— TASK DIRECTIONS —
Return every line from the records below that has the word "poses".
(Beginning of SOURCE MATERIAL)
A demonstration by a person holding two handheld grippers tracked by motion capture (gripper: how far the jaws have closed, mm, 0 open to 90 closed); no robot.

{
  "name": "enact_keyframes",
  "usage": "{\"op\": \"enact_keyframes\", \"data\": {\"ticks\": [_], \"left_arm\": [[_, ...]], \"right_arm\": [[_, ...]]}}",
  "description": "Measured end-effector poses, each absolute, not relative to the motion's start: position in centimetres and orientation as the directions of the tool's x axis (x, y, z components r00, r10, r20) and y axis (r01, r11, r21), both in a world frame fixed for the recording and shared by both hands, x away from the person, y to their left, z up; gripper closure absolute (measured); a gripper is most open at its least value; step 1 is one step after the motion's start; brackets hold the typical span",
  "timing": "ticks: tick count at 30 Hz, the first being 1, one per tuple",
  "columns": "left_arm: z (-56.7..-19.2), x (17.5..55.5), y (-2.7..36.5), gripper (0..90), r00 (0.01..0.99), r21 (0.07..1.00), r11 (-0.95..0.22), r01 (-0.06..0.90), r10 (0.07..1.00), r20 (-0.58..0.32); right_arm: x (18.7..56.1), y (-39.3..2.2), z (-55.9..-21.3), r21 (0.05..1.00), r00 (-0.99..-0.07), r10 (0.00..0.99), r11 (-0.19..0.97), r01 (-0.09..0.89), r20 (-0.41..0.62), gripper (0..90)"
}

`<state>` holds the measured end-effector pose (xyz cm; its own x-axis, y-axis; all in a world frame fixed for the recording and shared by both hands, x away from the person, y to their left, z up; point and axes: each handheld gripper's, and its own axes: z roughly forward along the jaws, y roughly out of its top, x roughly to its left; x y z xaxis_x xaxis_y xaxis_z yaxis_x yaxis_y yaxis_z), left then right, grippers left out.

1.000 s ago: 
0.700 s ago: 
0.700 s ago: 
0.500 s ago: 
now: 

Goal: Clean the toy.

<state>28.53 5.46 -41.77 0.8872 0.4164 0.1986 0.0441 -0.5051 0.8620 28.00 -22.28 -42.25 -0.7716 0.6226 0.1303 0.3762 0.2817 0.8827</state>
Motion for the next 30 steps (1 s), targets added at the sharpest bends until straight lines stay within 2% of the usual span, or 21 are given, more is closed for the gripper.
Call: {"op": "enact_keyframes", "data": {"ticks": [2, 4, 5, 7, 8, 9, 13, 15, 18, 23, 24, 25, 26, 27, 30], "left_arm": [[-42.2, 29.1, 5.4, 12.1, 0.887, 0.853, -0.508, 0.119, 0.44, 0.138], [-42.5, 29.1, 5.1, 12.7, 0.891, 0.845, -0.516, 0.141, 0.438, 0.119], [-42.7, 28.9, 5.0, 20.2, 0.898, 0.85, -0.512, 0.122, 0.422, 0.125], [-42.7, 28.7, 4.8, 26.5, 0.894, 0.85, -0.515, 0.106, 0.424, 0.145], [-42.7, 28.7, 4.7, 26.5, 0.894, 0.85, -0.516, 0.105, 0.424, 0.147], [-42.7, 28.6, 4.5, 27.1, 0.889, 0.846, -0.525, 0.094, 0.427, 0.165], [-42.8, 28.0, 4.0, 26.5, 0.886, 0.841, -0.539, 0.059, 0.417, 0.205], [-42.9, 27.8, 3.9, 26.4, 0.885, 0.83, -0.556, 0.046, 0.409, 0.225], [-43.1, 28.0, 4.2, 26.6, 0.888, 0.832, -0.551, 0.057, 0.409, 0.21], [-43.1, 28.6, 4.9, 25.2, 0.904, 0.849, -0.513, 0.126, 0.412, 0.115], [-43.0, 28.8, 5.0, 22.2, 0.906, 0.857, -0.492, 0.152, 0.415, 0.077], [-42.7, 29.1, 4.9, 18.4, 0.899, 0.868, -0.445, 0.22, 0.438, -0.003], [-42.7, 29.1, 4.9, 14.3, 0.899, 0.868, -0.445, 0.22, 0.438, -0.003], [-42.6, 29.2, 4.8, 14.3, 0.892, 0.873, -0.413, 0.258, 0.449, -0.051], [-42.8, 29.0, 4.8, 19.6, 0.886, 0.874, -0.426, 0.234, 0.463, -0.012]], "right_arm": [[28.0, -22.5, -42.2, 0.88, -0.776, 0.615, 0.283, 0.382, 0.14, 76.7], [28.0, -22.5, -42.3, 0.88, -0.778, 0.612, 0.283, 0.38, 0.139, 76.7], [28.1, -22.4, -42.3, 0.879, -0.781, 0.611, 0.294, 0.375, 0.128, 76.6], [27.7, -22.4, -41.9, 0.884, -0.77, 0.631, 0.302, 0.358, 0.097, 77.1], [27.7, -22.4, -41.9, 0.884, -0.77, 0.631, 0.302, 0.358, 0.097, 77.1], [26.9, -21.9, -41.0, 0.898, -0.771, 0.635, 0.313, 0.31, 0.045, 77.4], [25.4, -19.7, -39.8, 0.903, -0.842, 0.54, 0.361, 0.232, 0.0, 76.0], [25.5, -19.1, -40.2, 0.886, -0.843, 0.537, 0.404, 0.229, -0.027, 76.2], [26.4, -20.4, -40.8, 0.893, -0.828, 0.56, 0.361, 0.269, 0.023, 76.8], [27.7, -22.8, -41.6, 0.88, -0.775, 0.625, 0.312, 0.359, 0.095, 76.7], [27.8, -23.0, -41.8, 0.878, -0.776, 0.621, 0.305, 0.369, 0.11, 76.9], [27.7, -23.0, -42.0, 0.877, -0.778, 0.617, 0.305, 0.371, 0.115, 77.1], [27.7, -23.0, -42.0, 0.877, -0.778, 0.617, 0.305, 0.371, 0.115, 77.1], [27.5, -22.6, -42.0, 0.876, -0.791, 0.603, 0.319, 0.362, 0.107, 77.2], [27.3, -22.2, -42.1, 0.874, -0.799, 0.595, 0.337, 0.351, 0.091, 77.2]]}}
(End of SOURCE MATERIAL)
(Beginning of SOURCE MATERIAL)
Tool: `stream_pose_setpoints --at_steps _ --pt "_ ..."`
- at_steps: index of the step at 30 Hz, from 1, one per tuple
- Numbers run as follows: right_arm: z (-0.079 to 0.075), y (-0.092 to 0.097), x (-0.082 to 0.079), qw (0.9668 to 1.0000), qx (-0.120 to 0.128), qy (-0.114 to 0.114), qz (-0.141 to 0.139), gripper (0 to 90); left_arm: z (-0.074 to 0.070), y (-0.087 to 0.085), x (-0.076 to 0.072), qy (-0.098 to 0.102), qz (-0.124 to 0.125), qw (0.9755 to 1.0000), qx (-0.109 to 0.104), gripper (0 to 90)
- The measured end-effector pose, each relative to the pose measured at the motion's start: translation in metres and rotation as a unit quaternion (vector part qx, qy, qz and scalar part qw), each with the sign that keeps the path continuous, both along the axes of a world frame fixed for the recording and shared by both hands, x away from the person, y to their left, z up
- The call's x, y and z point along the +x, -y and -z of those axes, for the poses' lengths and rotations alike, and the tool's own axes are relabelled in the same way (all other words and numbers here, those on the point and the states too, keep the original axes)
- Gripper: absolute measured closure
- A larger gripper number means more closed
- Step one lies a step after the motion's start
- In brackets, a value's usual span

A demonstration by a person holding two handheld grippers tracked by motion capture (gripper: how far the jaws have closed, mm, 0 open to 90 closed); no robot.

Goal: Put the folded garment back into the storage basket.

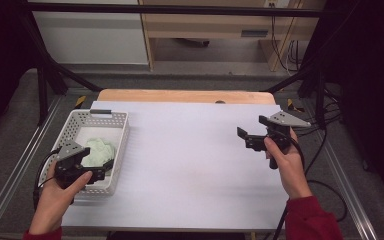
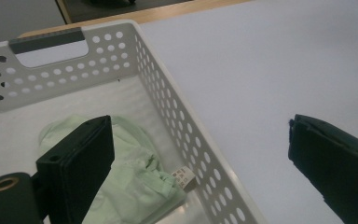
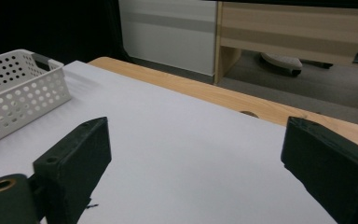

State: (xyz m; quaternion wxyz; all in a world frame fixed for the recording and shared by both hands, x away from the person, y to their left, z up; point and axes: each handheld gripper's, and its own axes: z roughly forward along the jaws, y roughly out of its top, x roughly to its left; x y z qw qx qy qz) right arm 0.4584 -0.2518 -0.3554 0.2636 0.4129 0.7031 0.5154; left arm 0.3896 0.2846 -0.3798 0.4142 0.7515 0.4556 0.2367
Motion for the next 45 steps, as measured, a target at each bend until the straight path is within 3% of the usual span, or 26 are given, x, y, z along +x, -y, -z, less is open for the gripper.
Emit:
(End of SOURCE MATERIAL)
— THE COMPLETED TASK —
  "description": "Measured end-effector poses, each absolute, not relative to the motion's start: position in centimetres and orientation as the directions of the tool's x axis (x, y, z components r00, r10, r20) and y axis (r01, r11, r21), both in a world frame fixed for the recording and shared by both hands, x away from the person, y to their left, z up; gripper closure absolute (measured); a gripper is most open at its least value; step 1 is one step after the motion's start; brackets hold the typical span",
- The call's x, y and z point along the +x, -y and -z of those axes, for the poses' lengths and rotations alike, and the tool's own axes are relabelled in the same way (all other words and numbers here, those on the point and the states too, keep the original axes)

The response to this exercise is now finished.